WCP: You’ve mentioned in the past that these athletes today or in recent years are finding a voice. How much of the conversation around athletes’ mental health has changed since you were an Olympian?
DD: It’s changed tremendously. Number one, you really didn’t hear your inner voice. You’re taught to be comfortable with the uncomfortable. You live a great deal of life and anxiety and fear and control. You didn’t feel as if you had a choice. And you thought that was the only way … the culture to be for you to be built up to be this champion, and then you get to be a champion and you realize it’s not all it’s cracked up to be. It doesn’t equate to happiness. It doesn’t equate to fulfillment, and you feel very lost, and you’re very lonely, because you’re wondering what that next chapter in life. It really felt as if things were over after achieving all I thought I could achieve in the sport of gymnastics.
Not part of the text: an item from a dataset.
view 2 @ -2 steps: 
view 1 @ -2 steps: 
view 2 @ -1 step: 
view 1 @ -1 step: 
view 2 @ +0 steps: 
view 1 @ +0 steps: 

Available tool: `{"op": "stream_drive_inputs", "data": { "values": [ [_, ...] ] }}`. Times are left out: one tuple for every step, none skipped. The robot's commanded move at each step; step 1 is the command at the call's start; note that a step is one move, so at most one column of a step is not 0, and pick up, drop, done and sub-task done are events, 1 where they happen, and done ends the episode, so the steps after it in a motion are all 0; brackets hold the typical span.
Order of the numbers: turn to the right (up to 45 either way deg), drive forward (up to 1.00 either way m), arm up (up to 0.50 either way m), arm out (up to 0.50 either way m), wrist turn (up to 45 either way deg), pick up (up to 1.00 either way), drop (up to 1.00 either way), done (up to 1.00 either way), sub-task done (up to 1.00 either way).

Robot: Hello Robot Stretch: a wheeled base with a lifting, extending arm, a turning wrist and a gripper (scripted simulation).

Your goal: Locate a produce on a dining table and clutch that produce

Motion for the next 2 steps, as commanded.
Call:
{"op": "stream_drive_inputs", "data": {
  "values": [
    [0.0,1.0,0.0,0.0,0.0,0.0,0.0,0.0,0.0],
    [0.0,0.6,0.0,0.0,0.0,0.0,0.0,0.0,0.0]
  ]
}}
Today’s culture, they are bold, they are courageous, they are vulnerable, and I love that it is no longer taboo to talk about the fact that you’re human, that you are going to have mental setbacks, that you are going to have ups and downs and that you are going to make mistakes in life, and that’s OK. It doesn’t damage you. It doesn’t break you. It really just proves that you’re human.
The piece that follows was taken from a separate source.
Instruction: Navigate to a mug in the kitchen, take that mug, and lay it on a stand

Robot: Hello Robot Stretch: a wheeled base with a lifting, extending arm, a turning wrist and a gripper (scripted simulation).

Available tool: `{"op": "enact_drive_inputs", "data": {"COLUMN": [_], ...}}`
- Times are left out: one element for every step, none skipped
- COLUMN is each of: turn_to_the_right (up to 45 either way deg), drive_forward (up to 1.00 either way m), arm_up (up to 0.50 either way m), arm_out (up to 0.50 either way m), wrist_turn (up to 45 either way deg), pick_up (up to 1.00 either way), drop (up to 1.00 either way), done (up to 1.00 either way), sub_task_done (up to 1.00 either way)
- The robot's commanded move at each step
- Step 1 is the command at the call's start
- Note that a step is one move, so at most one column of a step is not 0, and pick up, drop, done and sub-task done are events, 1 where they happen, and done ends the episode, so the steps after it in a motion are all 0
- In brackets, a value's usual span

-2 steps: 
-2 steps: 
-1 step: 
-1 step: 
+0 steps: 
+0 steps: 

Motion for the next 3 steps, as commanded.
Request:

WCP: Maybe five, 10 years from now we’ll realize how seismic this moment was. What do you think this means for future gymnasts and your kids’ generation?
DD: I think this is a change, a turning point for the sport of gymnastics, for people to open their eyes. I think that’s the problem, what existed in the past was everything was so secretive. People didn’t understand the journey, the sacrifice, the plight of these young girls endure, and that’s why I’m so thrilled to be the executive producer of Golden, a docuseries, where we followed five Olympic hopefuls on the way to talk on the road to Tokyo. And if people watch this, they will feel the anxiety, they will feel a little bit of a control and the intimidation, and I do believe because of the voice and today’s generation of athletes there will be change for these future generations of kids. And they will learn to enjoy the journey because the journey won’t be full of as many abuses.